=== Records to use ===

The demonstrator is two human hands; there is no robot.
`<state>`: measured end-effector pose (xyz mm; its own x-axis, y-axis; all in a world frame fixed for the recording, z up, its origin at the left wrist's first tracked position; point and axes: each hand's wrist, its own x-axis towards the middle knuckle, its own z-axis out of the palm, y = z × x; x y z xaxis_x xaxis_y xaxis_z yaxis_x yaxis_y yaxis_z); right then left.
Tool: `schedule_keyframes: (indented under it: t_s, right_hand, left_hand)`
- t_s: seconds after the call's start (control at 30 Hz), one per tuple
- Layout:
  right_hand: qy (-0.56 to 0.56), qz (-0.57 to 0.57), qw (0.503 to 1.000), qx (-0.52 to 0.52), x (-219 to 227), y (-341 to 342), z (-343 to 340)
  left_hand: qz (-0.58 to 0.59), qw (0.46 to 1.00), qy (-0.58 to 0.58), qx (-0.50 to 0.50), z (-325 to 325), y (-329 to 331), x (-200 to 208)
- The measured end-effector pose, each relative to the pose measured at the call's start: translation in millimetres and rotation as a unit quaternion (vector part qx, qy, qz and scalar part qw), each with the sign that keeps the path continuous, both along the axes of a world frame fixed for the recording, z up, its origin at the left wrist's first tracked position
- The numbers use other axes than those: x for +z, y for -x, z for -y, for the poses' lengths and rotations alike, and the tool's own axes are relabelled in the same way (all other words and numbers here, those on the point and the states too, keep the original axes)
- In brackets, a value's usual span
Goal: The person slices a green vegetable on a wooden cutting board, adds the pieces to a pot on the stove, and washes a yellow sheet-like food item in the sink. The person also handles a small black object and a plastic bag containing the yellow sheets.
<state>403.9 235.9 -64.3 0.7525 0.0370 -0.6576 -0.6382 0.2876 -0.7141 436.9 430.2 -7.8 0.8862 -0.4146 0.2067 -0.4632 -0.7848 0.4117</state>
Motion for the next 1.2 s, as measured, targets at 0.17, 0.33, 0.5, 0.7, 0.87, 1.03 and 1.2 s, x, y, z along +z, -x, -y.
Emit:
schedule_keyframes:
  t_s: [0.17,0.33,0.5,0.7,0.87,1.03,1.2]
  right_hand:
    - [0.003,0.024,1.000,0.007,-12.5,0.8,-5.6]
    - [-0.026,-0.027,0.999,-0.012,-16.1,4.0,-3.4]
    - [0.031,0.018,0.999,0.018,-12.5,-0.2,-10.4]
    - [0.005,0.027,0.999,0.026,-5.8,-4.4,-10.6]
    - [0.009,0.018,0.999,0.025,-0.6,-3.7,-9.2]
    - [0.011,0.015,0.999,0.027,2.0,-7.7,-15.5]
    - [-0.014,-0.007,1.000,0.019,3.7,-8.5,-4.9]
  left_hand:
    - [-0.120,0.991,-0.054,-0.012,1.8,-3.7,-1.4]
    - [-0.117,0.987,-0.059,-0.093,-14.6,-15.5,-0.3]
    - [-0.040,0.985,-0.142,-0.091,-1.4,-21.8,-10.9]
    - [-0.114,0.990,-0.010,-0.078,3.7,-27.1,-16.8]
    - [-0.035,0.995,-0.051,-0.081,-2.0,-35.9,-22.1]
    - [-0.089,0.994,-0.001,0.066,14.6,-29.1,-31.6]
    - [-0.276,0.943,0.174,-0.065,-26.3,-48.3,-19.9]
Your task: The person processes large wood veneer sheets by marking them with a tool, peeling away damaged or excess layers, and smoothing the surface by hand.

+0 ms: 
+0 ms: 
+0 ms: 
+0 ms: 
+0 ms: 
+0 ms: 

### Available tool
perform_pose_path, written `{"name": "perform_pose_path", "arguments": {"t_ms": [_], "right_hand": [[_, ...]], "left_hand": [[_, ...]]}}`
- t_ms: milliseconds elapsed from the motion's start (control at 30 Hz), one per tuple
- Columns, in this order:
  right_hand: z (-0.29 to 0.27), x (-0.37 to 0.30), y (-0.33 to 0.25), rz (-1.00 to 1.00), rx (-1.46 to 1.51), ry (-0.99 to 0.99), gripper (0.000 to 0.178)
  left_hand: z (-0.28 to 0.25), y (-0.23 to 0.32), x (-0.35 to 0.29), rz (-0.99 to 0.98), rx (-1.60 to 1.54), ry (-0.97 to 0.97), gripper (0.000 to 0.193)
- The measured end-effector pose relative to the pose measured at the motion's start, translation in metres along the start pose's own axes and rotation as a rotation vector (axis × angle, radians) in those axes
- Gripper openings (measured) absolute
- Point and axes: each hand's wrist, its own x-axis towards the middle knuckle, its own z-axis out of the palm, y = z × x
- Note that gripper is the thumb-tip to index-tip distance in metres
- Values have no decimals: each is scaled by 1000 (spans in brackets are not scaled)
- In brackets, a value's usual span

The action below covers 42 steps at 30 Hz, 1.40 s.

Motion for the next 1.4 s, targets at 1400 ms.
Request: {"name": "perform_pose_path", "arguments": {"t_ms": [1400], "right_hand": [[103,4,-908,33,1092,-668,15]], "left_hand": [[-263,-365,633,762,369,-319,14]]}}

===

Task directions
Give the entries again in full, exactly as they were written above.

Answer space
The demonstrator is two human hands; there is no robot.
`<state>`: measured end-effector pose (xyz mm; its own x-axis, y-axis; all in a world frame fixed for the recording, z up, its origin at the left wrist's first tracked position; point and axes: each hand's wrist, its own x-axis towards the middle knuckle, its own z-axis out of the palm, y = z × x; x y z xaxis_x xaxis_y xaxis_z yaxis_x yaxis_y yaxis_z); right then left.
Tool: `schedule_keyframes: (indented under it: t_s, right_hand, left_hand)`
- t_s: seconds after the call's start (control at 30 Hz), one per tuple
- Layout:
  right_hand: qy (-0.56 to 0.56), qz (-0.57 to 0.57), qw (0.503 to 1.000), qx (-0.52 to 0.52), x (-219 to 227), y (-341 to 342), z (-343 to 340)
  left_hand: qz (-0.58 to 0.59), qw (0.46 to 1.00), qy (-0.58 to 0.58), qx (-0.50 to 0.50), z (-325 to 325), y (-329 to 331), x (-200 to 208)
- The measured end-effector pose, each relative to the pose measured at the call's start: translation in millimetres and rotation as a unit quaternion (vector part qx, qy, qz and scalar part qw), each with the sign that keeps the path continuous, both along the axes of a world frame fixed for the recording, z up, its origin at the left wrist's first tracked position
- The numbers use other axes than those: x for +z, y for -x, z for -y, for the poses' lengths and rotations alike, and the tool's own axes are relabelled in the same way (all other words and numbers here, those on the point and the states too, keep the original axes)
- In brackets, a value's usual span
Goal: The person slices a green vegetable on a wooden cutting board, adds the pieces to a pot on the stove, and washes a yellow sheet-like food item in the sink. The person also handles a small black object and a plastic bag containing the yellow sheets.
<state>403.9 235.9 -64.3 0.7525 0.0370 -0.6576 -0.6382 0.2876 -0.7141 436.9 430.2 -7.8 0.8862 -0.4146 0.2067 -0.4632 -0.7848 0.4117</state>
Motion for the next 1.2 s, as measured, targets at 0.17, 0.33, 0.5, 0.7, 0.87, 1.03 and 1.2 s, x, y, z along +z, -x, -y.
Emit:
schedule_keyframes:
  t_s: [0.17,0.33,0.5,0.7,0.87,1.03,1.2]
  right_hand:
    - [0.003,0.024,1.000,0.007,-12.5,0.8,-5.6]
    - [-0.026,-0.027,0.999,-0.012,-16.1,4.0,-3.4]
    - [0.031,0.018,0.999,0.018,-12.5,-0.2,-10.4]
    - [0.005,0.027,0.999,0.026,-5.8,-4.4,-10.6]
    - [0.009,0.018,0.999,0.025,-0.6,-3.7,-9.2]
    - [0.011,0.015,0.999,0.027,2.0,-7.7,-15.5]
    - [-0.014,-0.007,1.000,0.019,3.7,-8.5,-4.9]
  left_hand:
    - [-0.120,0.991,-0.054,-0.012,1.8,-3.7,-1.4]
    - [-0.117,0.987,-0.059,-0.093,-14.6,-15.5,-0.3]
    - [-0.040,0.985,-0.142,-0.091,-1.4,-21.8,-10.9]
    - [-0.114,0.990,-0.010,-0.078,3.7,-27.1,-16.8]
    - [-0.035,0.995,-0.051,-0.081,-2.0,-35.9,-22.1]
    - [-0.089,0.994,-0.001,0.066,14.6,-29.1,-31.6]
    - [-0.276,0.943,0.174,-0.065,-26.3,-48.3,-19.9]
Your task: The person processes large wood veneer sheets by marking them with a tool, peeling away damaged or excess layers, and smoothing the surface by hand.

+0 ms: 
+0 ms: 
+0 ms: 
+0 ms: 
+0 ms: 
+0 ms: 

### Available tool
perform_pose_path, written `{"name": "perform_pose_path", "arguments": {"t_ms": [_], "right_hand": [[_, ...]], "left_hand": [[_, ...]]}}`
- t_ms: milliseconds elapsed from the motion's start (control at 30 Hz), one per tuple
- Columns, in this order:
  right_hand: z (-0.29 to 0.27), x (-0.37 to 0.30), y (-0.33 to 0.25), rz (-1.00 to 1.00), rx (-1.46 to 1.51), ry (-0.99 to 0.99), gripper (0.000 to 0.178)
  left_hand: z (-0.28 to 0.25), y (-0.23 to 0.32), x (-0.35 to 0.29), rz (-0.99 to 0.98), rx (-1.60 to 1.54), ry (-0.97 to 0.97), gripper (0.000 to 0.193)
- The measured end-effector pose relative to the pose measured at the motion's start, translation in metres along the start pose's own axes and rotation as a rotation vector (axis × angle, radians) in those axes
- Gripper openings (measured) absolute
- Point and axes: each hand's wrist, its own x-axis towards the middle knuckle, its own z-axis out of the palm, y = z × x
- Note that gripper is the thumb-tip to index-tip distance in metres
- Values have no decimals: each is scaled by 1000 (spans in brackets are not scaled)
- In brackets, a value's usual span

The action below covers 42 steps at 30 Hz, 1.40 s.

Motion for the next 1.4 s, targets at 1400 ms.
Request: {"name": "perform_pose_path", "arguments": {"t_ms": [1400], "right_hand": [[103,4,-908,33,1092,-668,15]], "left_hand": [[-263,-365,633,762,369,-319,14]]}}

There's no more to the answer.